この人を巻き込んでいく力は、クルムの魅力の一つでもあった。
「それがあったから……、私を仲間に引き込んだのかしら?」
「構想にはありましたが、ルミネお姉様を引き込むことで現実的になった、というところでしょうか」
教会勢力は貧しいものに対する影響力が強い。
不祥事を起こしたばかりであるが、それでもなお教会の力は強いはずだ。
クルムとしては、ルミネには教皇の悪事を暴いた奇跡の聖女、として人気を博してもらわねばならない。
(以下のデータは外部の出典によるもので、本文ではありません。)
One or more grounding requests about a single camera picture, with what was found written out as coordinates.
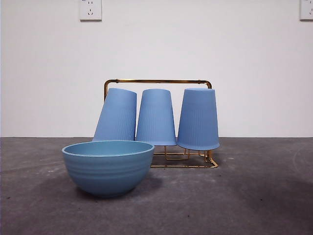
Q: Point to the blue ribbed cup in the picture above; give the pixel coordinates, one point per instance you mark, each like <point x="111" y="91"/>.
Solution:
<point x="198" y="120"/>
<point x="155" y="117"/>
<point x="117" y="115"/>

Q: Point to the blue ribbed bowl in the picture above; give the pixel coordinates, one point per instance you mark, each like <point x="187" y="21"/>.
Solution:
<point x="107" y="171"/>

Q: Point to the white wall socket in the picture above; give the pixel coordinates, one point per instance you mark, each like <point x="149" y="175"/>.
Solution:
<point x="90" y="11"/>
<point x="306" y="11"/>
実際教会を立て直していくためには、ルミネを押し立てていくしかないはずなので、自然とそうなっていくというのが、クルムの目算なのであるが。
「色々考えているのねぇ」
おっとりと呟くルミネ。
それに対してハップスとファンファが変な顔をする。
つい先日まで何を聞かれてもツンとしているし、何を喋る時も淡々と事実しか述べず、他者には冷たい流し目ばかり送っていたのがルミネなのだ。
そんなにぽわぽわとした雰囲気を出されると、寒冷地から突然春先の穏やかな場所に連れてこられたような気分になる。
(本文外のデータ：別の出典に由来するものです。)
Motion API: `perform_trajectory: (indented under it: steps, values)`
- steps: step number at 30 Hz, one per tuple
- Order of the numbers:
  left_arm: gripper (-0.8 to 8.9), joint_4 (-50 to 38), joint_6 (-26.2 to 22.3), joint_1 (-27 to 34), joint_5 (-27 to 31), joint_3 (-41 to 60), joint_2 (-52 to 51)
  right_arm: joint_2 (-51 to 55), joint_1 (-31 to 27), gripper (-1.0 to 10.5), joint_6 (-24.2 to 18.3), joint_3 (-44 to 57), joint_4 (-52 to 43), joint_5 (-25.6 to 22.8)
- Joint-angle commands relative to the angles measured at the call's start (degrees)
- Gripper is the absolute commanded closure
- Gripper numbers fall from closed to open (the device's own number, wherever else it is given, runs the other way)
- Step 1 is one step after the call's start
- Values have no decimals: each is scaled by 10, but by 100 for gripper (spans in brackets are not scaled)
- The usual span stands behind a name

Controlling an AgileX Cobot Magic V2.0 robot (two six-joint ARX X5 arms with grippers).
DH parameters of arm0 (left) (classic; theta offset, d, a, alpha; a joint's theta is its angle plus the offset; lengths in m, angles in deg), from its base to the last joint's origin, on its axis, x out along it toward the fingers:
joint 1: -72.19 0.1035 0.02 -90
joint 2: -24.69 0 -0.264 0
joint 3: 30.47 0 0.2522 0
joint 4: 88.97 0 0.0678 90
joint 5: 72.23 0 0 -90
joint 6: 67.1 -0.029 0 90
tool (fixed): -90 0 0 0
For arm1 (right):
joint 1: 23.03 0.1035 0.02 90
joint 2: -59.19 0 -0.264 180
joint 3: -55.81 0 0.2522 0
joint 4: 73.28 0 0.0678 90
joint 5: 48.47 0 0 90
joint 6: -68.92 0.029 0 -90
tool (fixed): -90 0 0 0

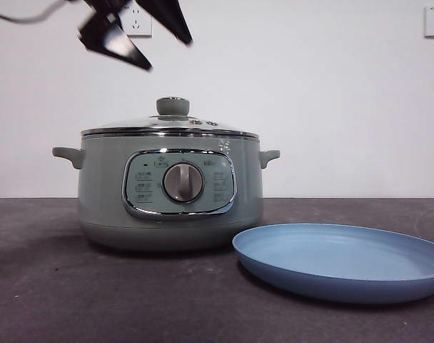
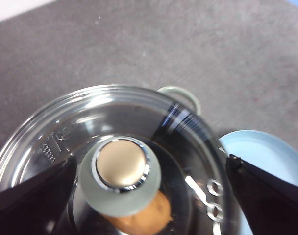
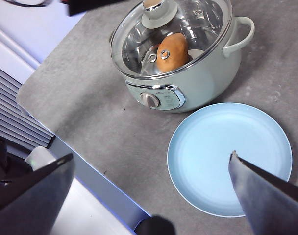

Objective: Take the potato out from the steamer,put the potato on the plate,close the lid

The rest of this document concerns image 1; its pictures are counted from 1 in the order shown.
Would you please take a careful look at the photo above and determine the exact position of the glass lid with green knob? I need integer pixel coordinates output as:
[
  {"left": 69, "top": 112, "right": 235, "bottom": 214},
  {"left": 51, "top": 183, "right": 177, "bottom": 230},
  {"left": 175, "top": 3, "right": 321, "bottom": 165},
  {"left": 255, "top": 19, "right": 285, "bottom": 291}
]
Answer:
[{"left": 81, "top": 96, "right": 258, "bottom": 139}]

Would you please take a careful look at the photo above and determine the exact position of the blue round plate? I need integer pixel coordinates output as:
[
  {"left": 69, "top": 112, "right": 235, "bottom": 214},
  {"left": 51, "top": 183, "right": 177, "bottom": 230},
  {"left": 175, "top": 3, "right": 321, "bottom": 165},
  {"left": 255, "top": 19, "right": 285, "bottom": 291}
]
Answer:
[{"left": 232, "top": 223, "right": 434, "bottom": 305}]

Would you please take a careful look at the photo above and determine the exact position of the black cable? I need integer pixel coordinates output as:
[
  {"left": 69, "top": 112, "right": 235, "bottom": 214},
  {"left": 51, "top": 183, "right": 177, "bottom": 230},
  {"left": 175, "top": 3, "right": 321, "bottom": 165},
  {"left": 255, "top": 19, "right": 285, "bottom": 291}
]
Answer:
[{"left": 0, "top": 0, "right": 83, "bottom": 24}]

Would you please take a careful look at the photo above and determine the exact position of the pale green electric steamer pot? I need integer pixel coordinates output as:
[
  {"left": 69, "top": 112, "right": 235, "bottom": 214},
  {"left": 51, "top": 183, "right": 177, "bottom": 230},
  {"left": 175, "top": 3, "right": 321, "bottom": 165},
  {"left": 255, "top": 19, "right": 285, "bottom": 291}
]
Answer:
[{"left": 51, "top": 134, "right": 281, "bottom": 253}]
こっちがルミネの本性だと言われても、十年見続けたものであるからして、急に慣れるものではない。
「はい、色々と考えているので、ルミネお姉様も、ジグ殿も、どうかご協力をお願いいたします。今回の件をどのように人々に伝えるかも、一緒に考えておきましょう。教皇は選挙が必要ですが、それまでに代理人が指揮を執っていくでしょうから、予定が合い次第、一緒に相談をさせてください」
「……承知しました」
ルミネがこくりと頷いてジグの太ももをぽんぽんと叩けば、ジグも渋い顔をしつつも深く頷いた。
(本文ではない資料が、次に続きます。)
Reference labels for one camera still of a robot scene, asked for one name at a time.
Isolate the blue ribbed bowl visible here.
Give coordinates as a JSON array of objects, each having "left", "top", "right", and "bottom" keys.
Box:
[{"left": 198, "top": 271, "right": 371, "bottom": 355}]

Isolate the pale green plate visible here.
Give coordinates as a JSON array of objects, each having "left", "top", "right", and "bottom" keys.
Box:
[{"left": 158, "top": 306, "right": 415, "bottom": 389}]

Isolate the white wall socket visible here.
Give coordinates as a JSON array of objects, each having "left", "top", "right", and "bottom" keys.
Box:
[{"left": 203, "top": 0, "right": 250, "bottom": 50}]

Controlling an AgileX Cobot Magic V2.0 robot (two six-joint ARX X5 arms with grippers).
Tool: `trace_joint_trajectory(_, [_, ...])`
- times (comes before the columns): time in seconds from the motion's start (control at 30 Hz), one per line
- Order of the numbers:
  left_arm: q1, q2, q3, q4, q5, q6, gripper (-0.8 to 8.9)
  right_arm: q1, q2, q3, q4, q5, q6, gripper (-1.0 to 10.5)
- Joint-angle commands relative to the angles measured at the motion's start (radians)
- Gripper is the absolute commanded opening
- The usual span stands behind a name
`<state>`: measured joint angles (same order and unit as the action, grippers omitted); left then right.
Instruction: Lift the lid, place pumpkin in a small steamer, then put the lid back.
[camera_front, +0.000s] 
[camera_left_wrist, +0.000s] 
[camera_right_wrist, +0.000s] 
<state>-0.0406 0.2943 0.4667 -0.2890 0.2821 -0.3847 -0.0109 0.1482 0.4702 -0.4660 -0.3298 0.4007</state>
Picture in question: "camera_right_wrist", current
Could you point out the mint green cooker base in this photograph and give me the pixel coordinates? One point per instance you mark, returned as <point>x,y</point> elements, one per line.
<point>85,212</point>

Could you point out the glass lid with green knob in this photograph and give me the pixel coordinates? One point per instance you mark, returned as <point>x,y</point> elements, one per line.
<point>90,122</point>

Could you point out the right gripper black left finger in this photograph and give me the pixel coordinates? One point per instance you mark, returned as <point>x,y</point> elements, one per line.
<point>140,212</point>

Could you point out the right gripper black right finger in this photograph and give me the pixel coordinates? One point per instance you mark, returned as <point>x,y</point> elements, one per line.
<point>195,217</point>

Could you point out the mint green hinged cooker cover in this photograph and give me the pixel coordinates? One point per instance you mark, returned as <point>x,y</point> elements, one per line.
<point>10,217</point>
民衆全てに嘘をつくことになるだろうから、ジグにとってはなかなか厳しい話だ。
だが今更嫌だと投げ出すわけにもいかない。
全てを投げうって助け出したルミネが乗り気なのだから、ジグは黙ってそれに従うのみだ。
「来月の報告会までに下地を整えます。教会との相談。それから旧貴族派閥の二人に今回の事情の説明をし、改めて味方になってくださる方を選定します。隙を見てパクス殿にも相談しつつ、〈要塞軍〉の方にも協力の手紙を出しておくつもりです。これは場合によっては貧民街の人材を受け入れられるか、確認を取る為です。お兄様お姉様方も、何か提案がありましたら何でもおっしゃってください。お力を貸していただけますと助かります」
クルムはしっかりと頭を下げる。
顔を上げると三人の兄姉が、それぞれ穏やかな表情でクルムを見守ってくれていた。家族が皆いなくなっていたと思っていたクルムにとって、これは望外の喜ばしい状況であった。